Apesar do perfil genético agressivo no que diz respeito à imunidade, a Organização Mundial da Saúde (OMS) tranquiliza a população: até o momento, não há evidências de que a BA.3.2 cause quadros mais graves ou que aumente as hospitalizações e mortes em comparação com outras linhagens da Ômicron. No Brasil, ainda não existem registros confirmados da variante, mas o monitoramento virológico segue intensificado.

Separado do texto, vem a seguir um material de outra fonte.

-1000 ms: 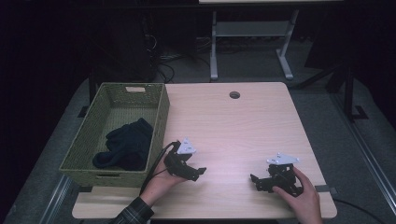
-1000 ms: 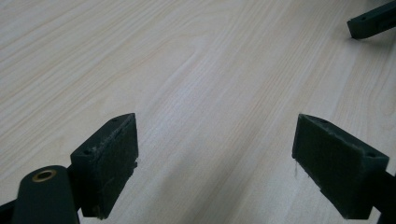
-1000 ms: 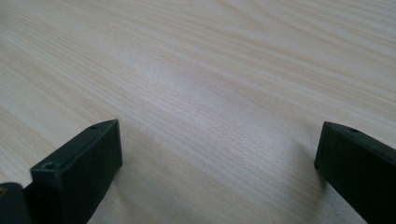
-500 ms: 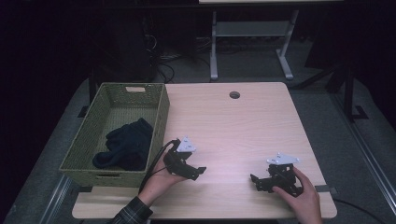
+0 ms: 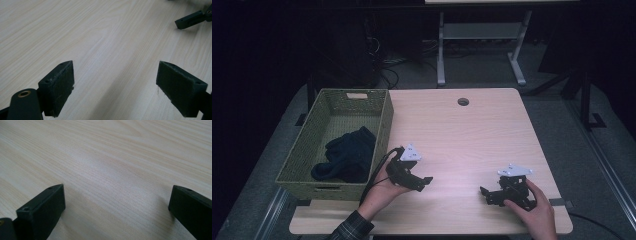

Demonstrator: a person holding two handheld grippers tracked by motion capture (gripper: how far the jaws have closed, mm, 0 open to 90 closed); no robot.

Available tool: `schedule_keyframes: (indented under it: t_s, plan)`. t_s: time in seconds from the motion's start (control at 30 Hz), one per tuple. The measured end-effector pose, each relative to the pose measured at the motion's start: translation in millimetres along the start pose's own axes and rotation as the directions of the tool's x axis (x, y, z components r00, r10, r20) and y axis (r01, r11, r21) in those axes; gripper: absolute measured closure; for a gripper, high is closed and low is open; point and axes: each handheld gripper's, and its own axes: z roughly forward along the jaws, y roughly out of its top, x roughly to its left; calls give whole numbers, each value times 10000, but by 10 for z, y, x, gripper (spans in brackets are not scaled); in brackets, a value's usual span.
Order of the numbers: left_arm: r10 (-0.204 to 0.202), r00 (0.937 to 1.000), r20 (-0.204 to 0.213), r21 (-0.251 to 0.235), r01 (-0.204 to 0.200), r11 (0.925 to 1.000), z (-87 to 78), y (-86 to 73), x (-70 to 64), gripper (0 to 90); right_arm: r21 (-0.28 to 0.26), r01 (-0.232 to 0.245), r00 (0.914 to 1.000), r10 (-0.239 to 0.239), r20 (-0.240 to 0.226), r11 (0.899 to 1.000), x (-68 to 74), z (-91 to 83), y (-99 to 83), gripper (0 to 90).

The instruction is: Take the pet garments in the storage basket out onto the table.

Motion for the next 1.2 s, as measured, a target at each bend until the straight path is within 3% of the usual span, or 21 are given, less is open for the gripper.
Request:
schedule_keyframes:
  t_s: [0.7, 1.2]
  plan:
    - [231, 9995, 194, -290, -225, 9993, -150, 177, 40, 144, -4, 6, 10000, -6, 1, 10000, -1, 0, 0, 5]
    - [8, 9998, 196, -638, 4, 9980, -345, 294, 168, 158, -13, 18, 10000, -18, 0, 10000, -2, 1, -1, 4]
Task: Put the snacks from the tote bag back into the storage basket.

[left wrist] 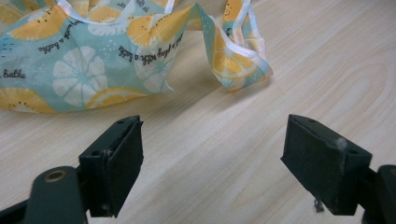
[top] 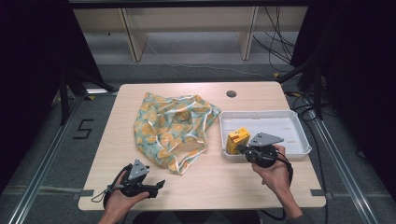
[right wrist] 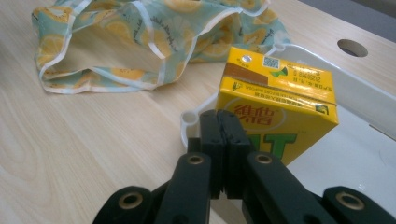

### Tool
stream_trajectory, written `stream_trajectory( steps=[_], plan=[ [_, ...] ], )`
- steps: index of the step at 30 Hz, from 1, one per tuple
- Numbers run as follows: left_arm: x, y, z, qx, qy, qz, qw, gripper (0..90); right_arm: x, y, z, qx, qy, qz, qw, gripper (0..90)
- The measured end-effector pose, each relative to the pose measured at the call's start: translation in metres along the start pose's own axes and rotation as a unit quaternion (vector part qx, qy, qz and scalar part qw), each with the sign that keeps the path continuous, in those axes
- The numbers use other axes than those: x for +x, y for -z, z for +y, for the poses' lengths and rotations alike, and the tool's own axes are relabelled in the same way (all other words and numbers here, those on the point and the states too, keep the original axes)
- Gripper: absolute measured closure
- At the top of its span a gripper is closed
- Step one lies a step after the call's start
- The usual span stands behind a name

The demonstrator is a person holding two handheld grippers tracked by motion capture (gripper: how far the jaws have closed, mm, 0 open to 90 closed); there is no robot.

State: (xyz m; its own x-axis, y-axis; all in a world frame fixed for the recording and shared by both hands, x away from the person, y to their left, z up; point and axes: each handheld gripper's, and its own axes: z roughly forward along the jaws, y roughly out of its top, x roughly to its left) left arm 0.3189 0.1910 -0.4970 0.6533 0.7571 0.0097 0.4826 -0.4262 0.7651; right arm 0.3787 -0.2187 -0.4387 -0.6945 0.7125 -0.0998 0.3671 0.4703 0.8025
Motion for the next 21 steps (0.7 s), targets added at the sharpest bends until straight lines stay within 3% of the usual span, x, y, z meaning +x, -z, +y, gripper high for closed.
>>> stream_trajectory(
  steps=[3, 4, 5, 11, 17, 21],
  plan=[
    [-0.001, -0.001, 0.0, -0.003, 0.008, 0.002, 1.0, 19.4, 0.0, -0.002, -0.001, 0.008, 0.003, -0.002, 1.0, 90.0],
    [-0.001, -0.001, 0.0, -0.003, 0.012, 0.002, 0.9999, 19.4, 0.002, -0.003, -0.002, 0.005, -0.007, -0.005, 1.0, 90.0],
    [-0.001, -0.001, 0.0, 0.0, 0.006, 0.004, 1.0, 19.5, 0.0, -0.004, -0.002, 0.006, 0.002, -0.007, 1.0, 90.0],
    [-0.001, -0.002, 0.0, -0.002, 0.009, 0.0, 1.0, 19.4, 0.001, -0.009, -0.002, 0.012, 0.0, -0.007, 0.9999, 90.0],
    [0.0, -0.001, 0.0, 0.004, -0.002, -0.001, 1.0, 19.5, 0.0, -0.014, -0.002, 0.018, 0.007, -0.005, 0.9998, 90.0],
    [0.0, -0.002, -0.001, 0.004, -0.004, -0.001, 1.0, 19.4, 0.002, -0.016, -0.001, 0.021, -0.004, -0.004, 0.9998, 90.0]
  ],
)
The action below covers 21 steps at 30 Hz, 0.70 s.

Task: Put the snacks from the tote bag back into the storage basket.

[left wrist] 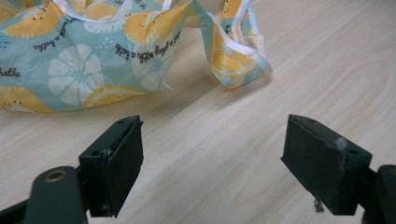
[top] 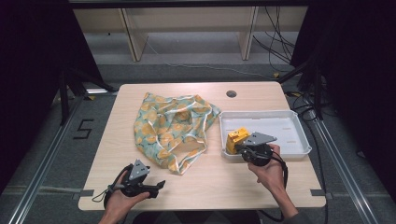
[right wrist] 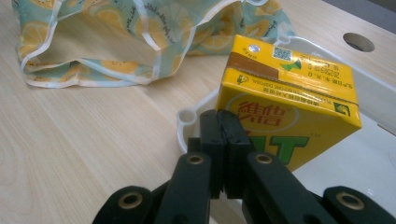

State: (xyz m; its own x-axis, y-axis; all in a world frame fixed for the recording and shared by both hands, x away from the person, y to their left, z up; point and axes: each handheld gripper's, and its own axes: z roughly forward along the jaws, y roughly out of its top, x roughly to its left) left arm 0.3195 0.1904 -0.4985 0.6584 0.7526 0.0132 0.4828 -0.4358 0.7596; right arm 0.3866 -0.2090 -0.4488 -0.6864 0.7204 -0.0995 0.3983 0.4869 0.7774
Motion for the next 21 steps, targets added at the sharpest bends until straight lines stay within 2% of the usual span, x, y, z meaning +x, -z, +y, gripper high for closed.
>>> stream_trajectory(
  steps=[1, 4, 5, 9, 11, 12, 16, 18, 21],
  plan=[
    [0.0, 0.0, 0.0, 0.0, 0.0, 0.0, 1.0, 19.4, -0.001, -0.001, 0.0, -0.007, 0.011, -0.005, 0.9999, 90.0],
    [0.0, 0.0, 0.0, 0.0, 0.002, 0.0, 1.0, 19.4, 0.001, -0.002, 0.001, 0.001, -0.003, 0.001, 1.0, 90.0],
    [-0.001, -0.001, 0.0, 0.0, 0.012, -0.001, 0.9999, 19.5, 0.001, -0.002, 0.001, -0.003, 0.003, -0.005, 1.0, 90.0],
    [-0.001, -0.001, 0.0, 0.001, 0.011, -0.001, 0.9999, 19.4, 0.0, -0.005, 0.002, -0.006, 0.008, -0.007, 0.9999, 90.0],
    [-0.001, -0.001, 0.0, 0.002, 0.009, -0.002, 1.0, 19.5, 0.001, -0.006, 0.003, -0.005, 0.002, -0.006, 1.0, 90.0],
    [-0.001, -0.001, 0.0, 0.002, 0.009, -0.002, 1.0, 19.5, 0.0, -0.007, 0.003, -0.006, 0.009, -0.005, 0.9999, 90.0],
    [-0.001, -0.001, 0.0, 0.0, 0.012, -0.001, 0.9999, 19.4, 0.001, -0.008, 0.004, -0.008, 0.002, -0.007, 0.9999, 90.0],
    [-0.002, -0.002, 0.0, -0.003, 0.013, 0.0, 0.9999, 19.4, 0.002, -0.01, 0.005, -0.007, -0.011, -0.009, 0.9999, 90.0],
    [-0.002, -0.002, 0.0, -0.003, 0.012, -0.002, 0.9999, 19.4, 0.002, -0.012, 0.006, -0.009, -0.005, -0.009, 0.9999, 89.6]
  ],
)
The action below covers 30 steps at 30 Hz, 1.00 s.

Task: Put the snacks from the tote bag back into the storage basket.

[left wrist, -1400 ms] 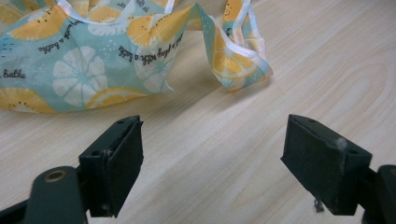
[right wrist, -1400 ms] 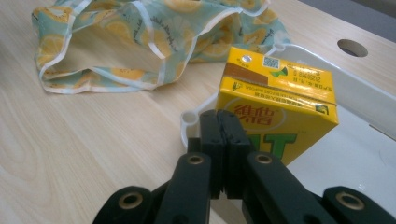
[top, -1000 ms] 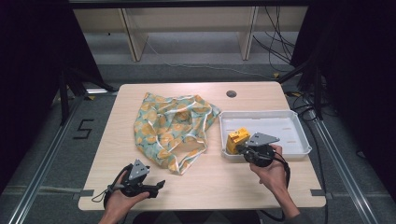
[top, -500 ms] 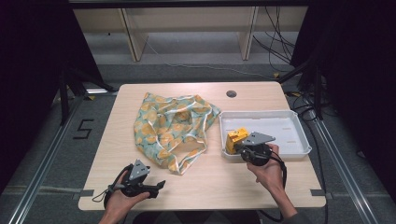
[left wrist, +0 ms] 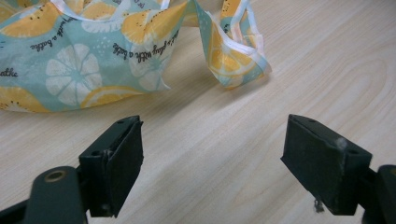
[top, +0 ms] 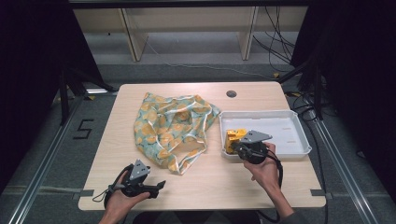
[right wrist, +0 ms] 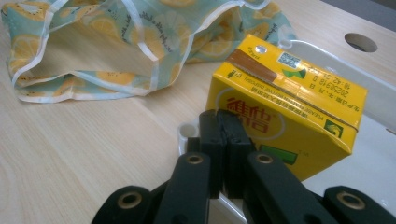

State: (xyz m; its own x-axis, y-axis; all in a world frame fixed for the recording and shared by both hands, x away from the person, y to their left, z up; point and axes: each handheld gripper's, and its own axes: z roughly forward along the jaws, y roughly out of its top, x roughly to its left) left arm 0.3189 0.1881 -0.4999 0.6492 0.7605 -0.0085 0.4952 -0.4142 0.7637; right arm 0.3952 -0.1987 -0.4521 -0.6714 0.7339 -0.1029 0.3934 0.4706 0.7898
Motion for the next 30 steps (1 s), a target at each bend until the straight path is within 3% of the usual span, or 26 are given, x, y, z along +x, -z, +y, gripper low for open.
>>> stream_trajectory(
  steps=[1, 5, 6, 7, 8, 10, 14, 15, 16, 18, 19, 20, 23, 25, 30],
  plan=[
    [0.0, 0.0, 0.0, 0.002, 0.0, 0.0, 1.0, 19.4, 0.002, 0.0, 0.001, 0.006, -0.015, 0.003, 0.9999, 89.5],
    [0.0, 0.001, 0.0, 0.002, -0.002, 0.001, 1.0, 19.4, 0.002, -0.002, 0.001, 0.0, 0.003, 0.0, 1.0, 89.1],
    [0.001, 0.001, 0.001, 0.003, -0.011, 0.002, 0.9999, 19.5, 0.003, -0.002, 0.001, 0.002, -0.003, -0.001, 1.0, 88.6],
    [0.001, 0.001, 0.001, 0.003, -0.011, 0.002, 0.9999, 19.4, 0.003, -0.002, 0.001, 0.003, -0.005, 0.0, 1.0, 88.0],
    [0.0, 0.0, 0.0, -0.001, 0.003, 0.001, 1.0, 19.5, 0.005, -0.001, 0.001, 0.007, -0.013, 0.003, 0.9999, 87.3],
    [0.001, 0.001, 0.001, 0.005, -0.003, 0.0, 1.0, 19.5, 0.006, 0.0, 0.001, 0.005, -0.014, 0.007, 0.9999, 84.8],
    [0.0, 0.001, 0.001, 0.002, 0.002, 0.0, 1.0, 19.5, 0.007, 0.004, 0.001, -0.012, -0.006, 0.014, 0.9998, 75.9],
    [0.0, 0.001, 0.001, 0.001, -0.001, 0.0, 1.0, 19.5, 0.009, 0.007, 0.001, -0.009, -0.019, 0.015, 0.9997, 74.0],
    [-0.001, 0.0, 0.002, -0.005, 0.005, 0.0, 1.0, 19.5, 0.008, 0.008, 0.0, -0.017, -0.009, 0.016, 0.9997, 71.8],
    [-0.001, 0.0, 0.004, -0.003, 0.0, 0.002, 1.0, 19.4, 0.01, 0.012, -0.002, -0.01, -0.032, 0.023, 0.9992, 67.7],
    [-0.001, -0.001, 0.003, -0.004, -0.003, 0.002, 1.0, 19.4, 0.008, 0.011, -0.003, -0.019, -0.019, 0.021, 0.9994, 66.2],
    [-0.002, -0.002, 0.002, -0.003, 0.005, 0.0, 1.0, 19.4, 0.007, 0.012, -0.004, -0.016, -0.022, 0.027, 0.9993, 63.8],
    [0.0, -0.002, 0.002, -0.002, 0.006, 0.004, 1.0, 19.4, 0.01, 0.016, -0.007, -0.014, -0.047, 0.031, 0.9983, 55.2],
    [0.001, 0.0, 0.003, 0.002, -0.003, 0.003, 1.0, 19.4, 0.009, 0.018, -0.009, -0.021, -0.049, 0.029, 0.9981, 49.8],
    [-0.001, 0.0, 0.001, -0.006, 0.002, 0.002, 1.0, 19.4, 0.006, 0.026, -0.013, -0.037, -0.064, 0.028, 0.9969, 41.5]
  ],
)
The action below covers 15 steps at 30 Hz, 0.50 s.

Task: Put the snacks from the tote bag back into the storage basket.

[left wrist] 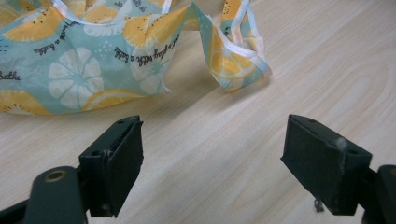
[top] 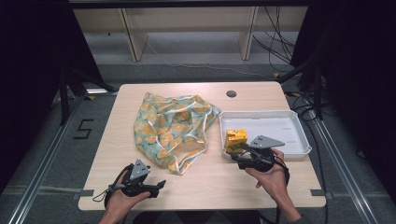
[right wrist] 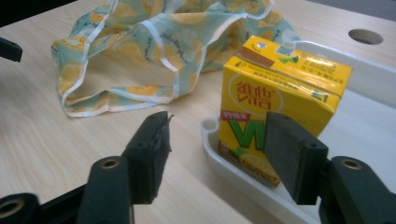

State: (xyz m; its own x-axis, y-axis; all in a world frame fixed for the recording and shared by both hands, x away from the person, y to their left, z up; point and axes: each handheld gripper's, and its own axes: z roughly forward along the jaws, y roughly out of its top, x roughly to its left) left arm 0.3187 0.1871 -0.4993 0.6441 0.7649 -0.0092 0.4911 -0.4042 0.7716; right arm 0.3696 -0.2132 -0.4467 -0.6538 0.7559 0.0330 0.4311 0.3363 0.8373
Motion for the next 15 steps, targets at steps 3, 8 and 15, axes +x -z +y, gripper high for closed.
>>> stream_trajectory(
  steps=[3, 8, 15],
  plan=[
    [0.002, 0.002, -0.001, 0.004, -0.004, 0.002, 1.0, 19.5, 0.0, 0.004, -0.003, 0.006, -0.017, 0.006, 0.9998, 40.0],
    [0.004, 0.005, -0.001, 0.005, -0.011, 0.005, 0.9999, 19.5, -0.001, 0.005, -0.007, 0.0, -0.012, 0.009, 0.9999, 36.9],
    [0.003, 0.005, -0.002, 0.006, -0.011, 0.007, 0.9999, 19.4, -0.001, 0.009, -0.012, -0.005, -0.018, 0.025, 0.9995, 30.7]
  ],
)
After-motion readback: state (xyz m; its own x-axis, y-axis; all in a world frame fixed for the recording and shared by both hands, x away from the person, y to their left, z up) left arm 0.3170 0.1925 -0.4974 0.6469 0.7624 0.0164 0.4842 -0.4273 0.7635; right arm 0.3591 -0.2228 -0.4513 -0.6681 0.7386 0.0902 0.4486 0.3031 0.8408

Especialistas reforçam que, embora a variante consiga driblar parte da defesa do organismo, as vacinas atuais continuam eficazes na prevenção de formas severas da doença. O Ministério da Saúde mantém o calendário de vacinação focado nos grupos prioritários, como idosos, gestantes e imunocomprometidos. A recomendação da OMS é manter a vigilância epidemiológica e garantir que os esquemas vacinais estejam atualizados, especialmente para aqueles com maior vulnerabilidade.